Sherry: Well, I’m not sure cancer is the only one, but I think there’s certain illnesses, or disease processes, like cancer, certainly forms of dementia, any neurodegenerative illness like Parkinson’s, for example, that are very hard to bear witness to because they have such pervasive effects on the bodies, and the treatments are often so hard to watch, the side effects from the treatment.
I think one of the most difficult things about cancer is watching what happens to the person when they’re going through chemotherapy and radiation, because those are very potent, powerful treatments, and while it kills cancer cells, it also kills healthy cells too.
I think when you care for someone and you’re watching them suffer, whether it’s from losing their memory, or losing their mobility in Parkinson’s, or losing healthy body functioning in cancer, I think seeing a loved one suffer, and decline, continue to decline, is one of the most heartbreaking things that can happen to us.
Frank: This is important subject matter. Maybe in just a sentence or two here, you could sum up your approach on what advice would you give to those who are going through this process, or your recommendation for those who are suffering.

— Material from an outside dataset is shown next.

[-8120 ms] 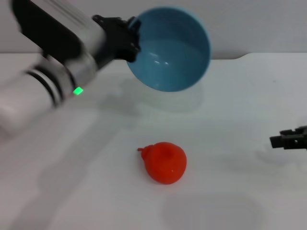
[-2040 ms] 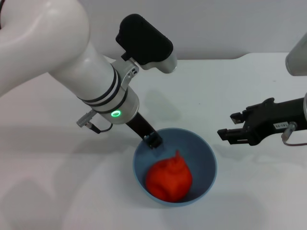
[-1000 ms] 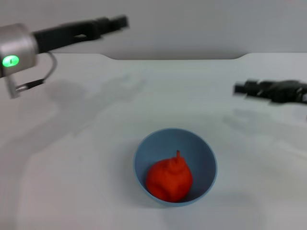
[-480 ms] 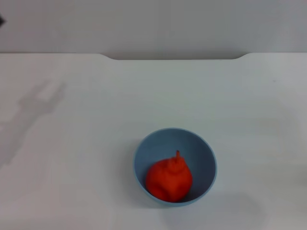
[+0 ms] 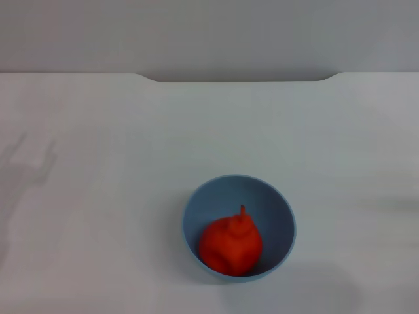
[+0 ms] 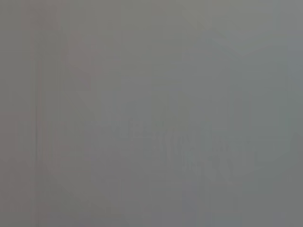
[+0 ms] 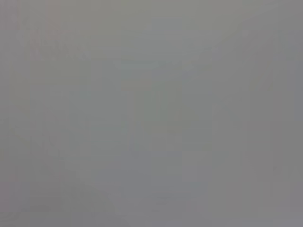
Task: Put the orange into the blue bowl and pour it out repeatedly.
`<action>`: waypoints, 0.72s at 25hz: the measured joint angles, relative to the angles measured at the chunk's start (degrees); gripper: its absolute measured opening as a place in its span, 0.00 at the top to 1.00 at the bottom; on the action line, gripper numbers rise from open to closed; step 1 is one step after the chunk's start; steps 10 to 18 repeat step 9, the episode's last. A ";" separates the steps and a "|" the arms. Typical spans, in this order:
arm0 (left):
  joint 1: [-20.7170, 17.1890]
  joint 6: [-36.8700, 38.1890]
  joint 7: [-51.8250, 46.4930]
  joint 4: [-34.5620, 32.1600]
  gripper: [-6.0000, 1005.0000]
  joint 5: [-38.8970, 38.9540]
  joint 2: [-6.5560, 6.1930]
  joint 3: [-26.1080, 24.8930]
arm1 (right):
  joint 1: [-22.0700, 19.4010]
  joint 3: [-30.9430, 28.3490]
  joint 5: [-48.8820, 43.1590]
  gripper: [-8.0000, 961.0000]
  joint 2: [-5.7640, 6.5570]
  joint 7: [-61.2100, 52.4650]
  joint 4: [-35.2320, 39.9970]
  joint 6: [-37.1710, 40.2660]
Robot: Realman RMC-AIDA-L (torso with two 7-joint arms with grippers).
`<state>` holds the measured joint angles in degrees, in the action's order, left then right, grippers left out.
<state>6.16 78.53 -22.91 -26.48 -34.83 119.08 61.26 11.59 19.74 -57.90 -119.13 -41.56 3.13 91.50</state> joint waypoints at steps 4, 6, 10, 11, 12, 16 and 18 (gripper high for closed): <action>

Sherry: Yeah, I would just say, “Stay with the process, remember that you may be feeling like you’re having a dark time of it right now, and it is important to work through that, and remember though, that the other side of darkness is light, and eventually that you will experience more and more light coming back into your life, as you move through and heal from grief.”
Frank: Sherry Cormier, thank you so much for joining us in Boomers, I really appreciate it. Thank you all for tuning in, just be safe out there, and I’ll talk to you all soon.